_WORK INSTRUCTION_.
Below is a listing. Quote from it, exactly, the lines from the one containing "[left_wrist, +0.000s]" down to the one containing "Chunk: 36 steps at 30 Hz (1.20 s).", both ends included, and nothing else.

Top of DATA RECORDS

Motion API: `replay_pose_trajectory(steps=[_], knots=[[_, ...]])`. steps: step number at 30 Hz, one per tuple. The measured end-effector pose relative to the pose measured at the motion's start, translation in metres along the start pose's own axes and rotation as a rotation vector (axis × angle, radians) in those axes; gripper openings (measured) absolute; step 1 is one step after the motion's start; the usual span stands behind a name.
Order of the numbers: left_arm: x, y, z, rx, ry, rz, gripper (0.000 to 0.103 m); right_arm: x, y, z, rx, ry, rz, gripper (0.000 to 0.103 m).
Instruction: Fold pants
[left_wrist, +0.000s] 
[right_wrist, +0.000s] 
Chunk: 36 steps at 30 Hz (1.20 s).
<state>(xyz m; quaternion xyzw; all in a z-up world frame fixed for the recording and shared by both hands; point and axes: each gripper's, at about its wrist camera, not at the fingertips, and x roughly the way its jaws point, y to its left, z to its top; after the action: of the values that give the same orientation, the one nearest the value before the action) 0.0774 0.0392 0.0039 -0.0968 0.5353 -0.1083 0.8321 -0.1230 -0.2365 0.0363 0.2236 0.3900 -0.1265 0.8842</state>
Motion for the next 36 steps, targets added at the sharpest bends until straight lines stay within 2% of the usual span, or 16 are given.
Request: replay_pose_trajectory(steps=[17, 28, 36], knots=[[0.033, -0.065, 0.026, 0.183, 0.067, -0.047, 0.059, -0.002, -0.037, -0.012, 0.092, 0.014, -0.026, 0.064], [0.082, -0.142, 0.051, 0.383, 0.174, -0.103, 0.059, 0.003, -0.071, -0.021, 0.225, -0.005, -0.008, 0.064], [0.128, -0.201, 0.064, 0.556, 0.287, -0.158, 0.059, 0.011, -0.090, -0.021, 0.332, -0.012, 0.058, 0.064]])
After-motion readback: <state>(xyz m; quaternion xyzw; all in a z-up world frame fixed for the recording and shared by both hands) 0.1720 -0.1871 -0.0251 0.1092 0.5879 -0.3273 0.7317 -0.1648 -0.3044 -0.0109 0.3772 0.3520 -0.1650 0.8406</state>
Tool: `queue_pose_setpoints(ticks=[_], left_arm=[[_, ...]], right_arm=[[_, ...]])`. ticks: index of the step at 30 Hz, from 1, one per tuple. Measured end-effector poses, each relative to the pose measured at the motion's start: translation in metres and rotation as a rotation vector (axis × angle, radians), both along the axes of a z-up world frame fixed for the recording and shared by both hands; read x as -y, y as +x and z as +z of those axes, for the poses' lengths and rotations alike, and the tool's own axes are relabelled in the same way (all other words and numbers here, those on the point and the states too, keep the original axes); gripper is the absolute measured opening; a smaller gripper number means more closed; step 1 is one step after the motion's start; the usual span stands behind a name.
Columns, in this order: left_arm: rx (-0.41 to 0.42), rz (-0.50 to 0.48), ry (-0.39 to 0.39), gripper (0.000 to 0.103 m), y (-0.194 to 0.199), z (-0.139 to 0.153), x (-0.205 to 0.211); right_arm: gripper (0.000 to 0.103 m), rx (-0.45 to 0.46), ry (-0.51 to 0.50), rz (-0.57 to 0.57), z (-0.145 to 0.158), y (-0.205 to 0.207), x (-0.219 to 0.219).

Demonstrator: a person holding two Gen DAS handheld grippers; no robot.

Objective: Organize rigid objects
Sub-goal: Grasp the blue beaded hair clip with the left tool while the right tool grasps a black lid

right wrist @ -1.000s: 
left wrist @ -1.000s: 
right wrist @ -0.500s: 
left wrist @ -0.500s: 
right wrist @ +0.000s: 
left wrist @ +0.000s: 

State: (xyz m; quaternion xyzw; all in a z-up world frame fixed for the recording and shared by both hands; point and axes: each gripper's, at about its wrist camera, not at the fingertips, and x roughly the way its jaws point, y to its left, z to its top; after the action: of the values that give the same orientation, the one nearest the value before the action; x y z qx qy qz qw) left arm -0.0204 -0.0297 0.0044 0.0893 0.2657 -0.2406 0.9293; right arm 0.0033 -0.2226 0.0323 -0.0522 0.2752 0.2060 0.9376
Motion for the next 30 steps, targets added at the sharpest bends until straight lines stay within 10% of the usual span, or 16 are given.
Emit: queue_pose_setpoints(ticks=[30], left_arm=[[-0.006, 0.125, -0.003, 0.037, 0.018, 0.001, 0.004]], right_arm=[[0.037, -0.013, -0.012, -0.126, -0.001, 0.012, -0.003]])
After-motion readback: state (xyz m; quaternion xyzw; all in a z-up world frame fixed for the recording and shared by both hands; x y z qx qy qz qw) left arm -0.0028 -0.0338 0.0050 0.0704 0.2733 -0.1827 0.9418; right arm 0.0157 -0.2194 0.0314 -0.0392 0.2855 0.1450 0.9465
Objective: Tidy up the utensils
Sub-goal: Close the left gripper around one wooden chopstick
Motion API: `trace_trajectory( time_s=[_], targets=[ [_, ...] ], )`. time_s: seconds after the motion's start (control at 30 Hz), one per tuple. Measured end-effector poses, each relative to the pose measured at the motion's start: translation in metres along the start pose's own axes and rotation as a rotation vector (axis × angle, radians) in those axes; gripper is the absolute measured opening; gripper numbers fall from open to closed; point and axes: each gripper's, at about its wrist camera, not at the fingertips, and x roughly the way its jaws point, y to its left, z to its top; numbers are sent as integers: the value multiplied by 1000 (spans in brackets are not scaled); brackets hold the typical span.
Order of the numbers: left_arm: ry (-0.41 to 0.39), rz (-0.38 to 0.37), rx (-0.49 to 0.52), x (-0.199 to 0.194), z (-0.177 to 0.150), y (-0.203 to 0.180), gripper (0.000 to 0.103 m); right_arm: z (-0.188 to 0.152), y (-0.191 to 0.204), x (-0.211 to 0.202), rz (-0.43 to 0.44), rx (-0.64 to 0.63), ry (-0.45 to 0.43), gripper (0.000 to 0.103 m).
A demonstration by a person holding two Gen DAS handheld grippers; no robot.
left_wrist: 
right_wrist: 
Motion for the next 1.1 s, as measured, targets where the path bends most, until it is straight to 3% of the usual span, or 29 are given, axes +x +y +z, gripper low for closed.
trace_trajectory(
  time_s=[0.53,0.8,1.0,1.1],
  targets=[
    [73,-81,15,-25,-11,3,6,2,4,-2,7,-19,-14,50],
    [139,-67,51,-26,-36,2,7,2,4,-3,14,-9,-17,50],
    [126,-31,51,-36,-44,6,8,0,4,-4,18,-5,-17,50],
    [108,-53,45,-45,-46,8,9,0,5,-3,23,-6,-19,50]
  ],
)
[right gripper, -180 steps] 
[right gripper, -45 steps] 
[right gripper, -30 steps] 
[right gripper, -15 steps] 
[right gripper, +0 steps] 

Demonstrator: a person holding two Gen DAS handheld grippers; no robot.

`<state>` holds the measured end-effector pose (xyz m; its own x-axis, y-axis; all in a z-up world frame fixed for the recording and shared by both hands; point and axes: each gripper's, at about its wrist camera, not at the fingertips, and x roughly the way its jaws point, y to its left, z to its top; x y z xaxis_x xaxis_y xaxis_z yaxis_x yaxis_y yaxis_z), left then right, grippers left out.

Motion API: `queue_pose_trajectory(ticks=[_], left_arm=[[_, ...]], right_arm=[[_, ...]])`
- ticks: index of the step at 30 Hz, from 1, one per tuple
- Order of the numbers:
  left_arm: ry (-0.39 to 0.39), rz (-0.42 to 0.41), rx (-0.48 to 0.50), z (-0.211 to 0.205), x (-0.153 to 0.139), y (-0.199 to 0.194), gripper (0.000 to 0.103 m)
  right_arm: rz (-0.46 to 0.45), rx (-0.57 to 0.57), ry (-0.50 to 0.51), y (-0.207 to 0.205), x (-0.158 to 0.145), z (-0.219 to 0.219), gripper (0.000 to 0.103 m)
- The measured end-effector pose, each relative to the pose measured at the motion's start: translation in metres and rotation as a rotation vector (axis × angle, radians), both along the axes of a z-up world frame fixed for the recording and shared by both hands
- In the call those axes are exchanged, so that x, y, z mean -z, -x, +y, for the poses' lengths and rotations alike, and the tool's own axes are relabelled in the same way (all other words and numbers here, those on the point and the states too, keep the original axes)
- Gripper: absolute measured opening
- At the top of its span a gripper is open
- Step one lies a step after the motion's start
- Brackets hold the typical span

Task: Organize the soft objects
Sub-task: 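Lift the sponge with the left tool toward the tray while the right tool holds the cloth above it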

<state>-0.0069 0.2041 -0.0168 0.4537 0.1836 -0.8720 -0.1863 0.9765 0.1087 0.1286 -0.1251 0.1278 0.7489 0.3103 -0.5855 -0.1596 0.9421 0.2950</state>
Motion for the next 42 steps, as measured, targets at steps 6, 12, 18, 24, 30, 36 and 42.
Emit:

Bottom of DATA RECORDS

_ANSWER TO THIS EXERCISE_.
[left_wrist, +0.000s] 
[right_wrist, +0.000s] 
Chunk: 36 steps at 30 Hz (1.20 s).

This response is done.